About this exercise | Transcribe only the lines of the listing below from the one holding "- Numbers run" through the one holding "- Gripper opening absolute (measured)", inclusive, without any change.

Available data |
============================================================
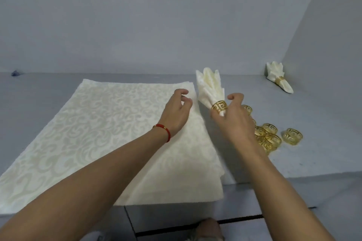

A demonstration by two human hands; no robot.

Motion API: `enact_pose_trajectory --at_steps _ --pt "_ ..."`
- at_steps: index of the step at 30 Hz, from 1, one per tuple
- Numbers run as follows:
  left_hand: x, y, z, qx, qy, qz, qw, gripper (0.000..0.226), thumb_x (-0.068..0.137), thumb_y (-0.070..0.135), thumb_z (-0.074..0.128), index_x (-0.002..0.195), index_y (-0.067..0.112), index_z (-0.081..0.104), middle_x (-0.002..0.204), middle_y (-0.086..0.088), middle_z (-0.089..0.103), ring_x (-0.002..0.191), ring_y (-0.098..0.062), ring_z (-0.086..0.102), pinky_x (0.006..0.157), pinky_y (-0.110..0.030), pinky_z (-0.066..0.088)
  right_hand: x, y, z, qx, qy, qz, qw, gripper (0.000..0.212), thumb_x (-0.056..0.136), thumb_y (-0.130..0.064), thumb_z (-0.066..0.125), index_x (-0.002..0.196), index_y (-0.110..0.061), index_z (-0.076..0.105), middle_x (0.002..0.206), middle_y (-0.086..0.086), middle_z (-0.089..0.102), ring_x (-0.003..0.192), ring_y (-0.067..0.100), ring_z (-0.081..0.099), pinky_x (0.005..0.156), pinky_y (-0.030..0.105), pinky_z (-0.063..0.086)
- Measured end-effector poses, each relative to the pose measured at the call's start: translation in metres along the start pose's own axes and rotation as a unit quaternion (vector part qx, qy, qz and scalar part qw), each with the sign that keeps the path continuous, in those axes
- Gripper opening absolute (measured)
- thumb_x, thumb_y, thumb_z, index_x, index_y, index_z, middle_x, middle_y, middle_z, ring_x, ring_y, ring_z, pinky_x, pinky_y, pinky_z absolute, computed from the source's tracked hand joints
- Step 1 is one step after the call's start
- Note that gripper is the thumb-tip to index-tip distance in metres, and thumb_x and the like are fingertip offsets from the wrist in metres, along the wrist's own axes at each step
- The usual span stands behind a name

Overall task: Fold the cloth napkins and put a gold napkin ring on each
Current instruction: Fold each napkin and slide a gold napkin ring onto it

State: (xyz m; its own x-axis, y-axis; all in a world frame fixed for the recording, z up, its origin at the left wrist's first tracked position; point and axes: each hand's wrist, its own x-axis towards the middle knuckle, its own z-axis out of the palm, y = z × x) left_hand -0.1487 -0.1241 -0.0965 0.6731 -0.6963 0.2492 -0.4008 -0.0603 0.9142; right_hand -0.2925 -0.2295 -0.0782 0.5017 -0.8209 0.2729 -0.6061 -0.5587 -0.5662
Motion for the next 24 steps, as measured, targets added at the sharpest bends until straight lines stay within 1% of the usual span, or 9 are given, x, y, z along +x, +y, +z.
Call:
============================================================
Problem solution |
- Numbers run as follows:
  left_hand: x, y, z, qx, qy, qz, qw, gripper (0.000..0.226), thumb_x (-0.068..0.137), thumb_y (-0.070..0.135), thumb_z (-0.074..0.128), index_x (-0.002..0.195), index_y (-0.067..0.112), index_z (-0.081..0.104), middle_x (-0.002..0.204), middle_y (-0.086..0.088), middle_z (-0.089..0.103), ring_x (-0.002..0.191), ring_y (-0.098..0.062), ring_z (-0.086..0.102), pinky_x (0.006..0.157), pinky_y (-0.110..0.030), pinky_z (-0.066..0.088)
  right_hand: x, y, z, qx, qy, qz, qw, gripper (0.000..0.212), thumb_x (-0.056..0.136), thumb_y (-0.130..0.064), thumb_z (-0.066..0.125), index_x (-0.002..0.196), index_y (-0.110..0.061), index_z (-0.076..0.105), middle_x (0.002..0.206), middle_y (-0.086..0.086), middle_z (-0.089..0.102), ring_x (-0.003..0.192), ring_y (-0.067..0.100), ring_z (-0.081..0.099), pinky_x (0.005..0.156), pinky_y (-0.030..0.105), pinky_z (-0.063..0.086)
- Measured end-effector poses, each relative to the pose measured at the call's start: translation in metres along the start pose's own axes and rotation as a unit quaternion (vector part qx, qy, qz and scalar part qw), each with the sign that keeps the path continuous, in those axes
- Gripper opening absolute (measured)

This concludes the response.